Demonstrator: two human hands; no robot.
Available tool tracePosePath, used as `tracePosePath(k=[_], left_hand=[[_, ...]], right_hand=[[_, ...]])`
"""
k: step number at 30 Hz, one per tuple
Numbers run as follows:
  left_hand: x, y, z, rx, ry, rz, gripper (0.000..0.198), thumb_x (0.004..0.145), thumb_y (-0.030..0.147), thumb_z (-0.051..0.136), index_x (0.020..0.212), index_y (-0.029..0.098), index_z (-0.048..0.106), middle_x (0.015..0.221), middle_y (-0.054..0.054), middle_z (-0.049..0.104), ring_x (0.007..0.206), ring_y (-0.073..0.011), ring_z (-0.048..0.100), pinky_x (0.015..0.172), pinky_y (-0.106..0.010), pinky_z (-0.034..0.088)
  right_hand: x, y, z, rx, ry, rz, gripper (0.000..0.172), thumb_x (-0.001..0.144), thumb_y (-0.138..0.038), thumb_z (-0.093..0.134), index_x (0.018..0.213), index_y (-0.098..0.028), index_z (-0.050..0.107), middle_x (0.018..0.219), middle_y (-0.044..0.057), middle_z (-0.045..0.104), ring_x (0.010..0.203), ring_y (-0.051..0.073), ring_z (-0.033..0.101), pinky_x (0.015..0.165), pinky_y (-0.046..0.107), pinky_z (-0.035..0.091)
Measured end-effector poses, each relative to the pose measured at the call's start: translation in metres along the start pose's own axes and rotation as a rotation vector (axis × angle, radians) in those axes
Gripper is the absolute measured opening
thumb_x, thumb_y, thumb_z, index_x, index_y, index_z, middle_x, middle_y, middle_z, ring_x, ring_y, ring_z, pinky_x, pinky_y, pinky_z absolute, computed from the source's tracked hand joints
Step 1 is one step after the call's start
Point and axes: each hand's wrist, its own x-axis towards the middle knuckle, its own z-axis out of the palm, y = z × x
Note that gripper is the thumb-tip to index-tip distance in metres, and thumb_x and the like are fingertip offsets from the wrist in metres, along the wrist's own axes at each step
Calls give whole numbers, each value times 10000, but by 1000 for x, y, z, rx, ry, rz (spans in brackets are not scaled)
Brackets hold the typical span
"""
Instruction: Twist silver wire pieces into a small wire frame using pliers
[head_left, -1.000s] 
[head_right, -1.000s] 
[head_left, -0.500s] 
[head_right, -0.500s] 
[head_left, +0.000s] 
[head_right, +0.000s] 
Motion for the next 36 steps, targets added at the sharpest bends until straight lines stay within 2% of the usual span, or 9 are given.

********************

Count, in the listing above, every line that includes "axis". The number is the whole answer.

= Result =
2